I consider the Inbox list to be the waiting list of episodes to decide on whether to listen to or not. The actual queue is my waiting list for episodes to listen to. At the same time I also consider the Inbox list to be a list to review and clear. I’m well aware that I’ll never ever clear it globally, but I do keep it clear for feeds in some folders and work towards clearing the list for other folders. That is, I use different folders for feeds fully tracked, feeds to be cherry-picked, feeds to be caught up on from their starts, feeds to possibly consider in the future and finalized feeds.
You are making a strong point for having some kind of way to ignore episodes. What I’m opposed to is making ignore a too central part of the work normal flow.
As of currently, I would describe the state transitions as in the following picture:
On Feed Addition the user currently has no control to place episodes new to the listener as new to AntennaPod. One single episode pass through F2I into the Inbox, all else forcefully goes through F2N to Not played. I realize increased ability for placing episodes in the Inbox would also require fixing automatic download of episodes, but reworking that is another ongoing other thread. I, who do not use automatic episode downloads, have manually placed new episodes into the Inbox ever since folders were introduced through modifying the database with some SQL. That has been fully successful and an improvement for my usage, even considering the hassle of manually exporting and re-importing the database whenever adding a feed.
What I’m suggesting is making it possible to manage the Inbox so that most people would be able to get a simplified state diagram such as this:
Generally people would know when adding a feed whether they intend to listen from the start or skip all old episodes only caring about newly released once. Please consider e.g. RTHK’s eating smoke or CBC’s a death in cryptoland. Those two are short series, who everyone adding them would want to hear from first episode to last. No new episodes will ever be released for either of them. (They are also essentially timeless and I would recommend them.)

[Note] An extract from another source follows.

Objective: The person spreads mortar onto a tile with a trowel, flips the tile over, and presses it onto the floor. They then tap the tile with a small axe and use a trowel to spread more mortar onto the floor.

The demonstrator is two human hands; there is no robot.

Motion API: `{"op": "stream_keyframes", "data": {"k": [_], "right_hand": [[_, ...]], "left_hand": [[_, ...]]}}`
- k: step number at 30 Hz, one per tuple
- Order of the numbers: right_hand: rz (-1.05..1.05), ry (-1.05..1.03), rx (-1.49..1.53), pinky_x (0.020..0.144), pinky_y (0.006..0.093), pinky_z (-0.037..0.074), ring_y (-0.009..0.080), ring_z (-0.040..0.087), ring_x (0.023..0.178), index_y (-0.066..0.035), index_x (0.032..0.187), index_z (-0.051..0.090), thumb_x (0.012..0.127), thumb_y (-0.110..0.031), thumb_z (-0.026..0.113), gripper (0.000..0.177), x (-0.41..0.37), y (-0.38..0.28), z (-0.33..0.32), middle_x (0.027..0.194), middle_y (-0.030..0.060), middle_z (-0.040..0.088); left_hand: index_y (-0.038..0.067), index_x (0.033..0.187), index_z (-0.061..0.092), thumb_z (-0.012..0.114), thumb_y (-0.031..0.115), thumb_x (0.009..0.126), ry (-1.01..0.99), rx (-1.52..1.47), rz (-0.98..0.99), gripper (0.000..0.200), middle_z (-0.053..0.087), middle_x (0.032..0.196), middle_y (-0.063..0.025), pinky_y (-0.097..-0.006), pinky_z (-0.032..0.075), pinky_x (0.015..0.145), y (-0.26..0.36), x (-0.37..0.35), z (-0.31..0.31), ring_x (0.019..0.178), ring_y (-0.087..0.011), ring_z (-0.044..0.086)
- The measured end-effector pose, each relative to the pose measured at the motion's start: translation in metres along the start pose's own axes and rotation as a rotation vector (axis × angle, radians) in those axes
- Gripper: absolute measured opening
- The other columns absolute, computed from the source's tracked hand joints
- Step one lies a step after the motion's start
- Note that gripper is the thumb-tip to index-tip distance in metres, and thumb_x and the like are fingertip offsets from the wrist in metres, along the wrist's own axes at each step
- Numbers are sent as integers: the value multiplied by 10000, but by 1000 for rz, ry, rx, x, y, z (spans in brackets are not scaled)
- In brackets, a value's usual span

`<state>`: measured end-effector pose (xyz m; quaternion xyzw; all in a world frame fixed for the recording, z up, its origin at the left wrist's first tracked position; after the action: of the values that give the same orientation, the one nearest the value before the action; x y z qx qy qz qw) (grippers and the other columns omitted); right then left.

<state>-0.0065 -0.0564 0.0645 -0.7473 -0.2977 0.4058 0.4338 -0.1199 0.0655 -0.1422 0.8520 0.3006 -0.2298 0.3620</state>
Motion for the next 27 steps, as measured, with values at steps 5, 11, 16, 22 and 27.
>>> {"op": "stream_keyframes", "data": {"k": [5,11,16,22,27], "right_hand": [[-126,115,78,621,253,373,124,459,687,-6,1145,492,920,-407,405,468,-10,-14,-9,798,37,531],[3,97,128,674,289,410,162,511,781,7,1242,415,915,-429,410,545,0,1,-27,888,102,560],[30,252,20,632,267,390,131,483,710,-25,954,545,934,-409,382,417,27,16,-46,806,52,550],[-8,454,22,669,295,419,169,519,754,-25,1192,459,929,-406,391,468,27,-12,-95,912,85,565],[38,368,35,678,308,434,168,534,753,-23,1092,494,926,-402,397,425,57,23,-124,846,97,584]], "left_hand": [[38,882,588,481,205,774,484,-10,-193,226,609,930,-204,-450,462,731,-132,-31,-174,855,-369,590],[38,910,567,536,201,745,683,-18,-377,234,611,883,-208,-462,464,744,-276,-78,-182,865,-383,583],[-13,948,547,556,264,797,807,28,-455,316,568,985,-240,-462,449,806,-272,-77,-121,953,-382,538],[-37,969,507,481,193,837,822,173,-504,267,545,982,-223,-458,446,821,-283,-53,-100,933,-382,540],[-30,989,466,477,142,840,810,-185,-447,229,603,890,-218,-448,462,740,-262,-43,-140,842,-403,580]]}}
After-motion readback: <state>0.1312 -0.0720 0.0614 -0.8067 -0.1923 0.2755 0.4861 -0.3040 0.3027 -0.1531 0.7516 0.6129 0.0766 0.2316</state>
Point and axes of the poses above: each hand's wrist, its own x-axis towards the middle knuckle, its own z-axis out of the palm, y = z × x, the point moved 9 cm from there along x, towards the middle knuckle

My attempt to illustrate how I understand what is suggested in GitHub with adding a Skipped (or Ignored, renamed to keep initial letters unique) state is as follows:
It becomes a hell of a lot more complex, with all those state transitions for normal use. The more I think of it, the more I’d consider Skipped to be handled and implemented more like Favorites. That is, as an external flag.
What’s missing in the sketches above? I could make the source svg file available if someone is interested in adapting them with details.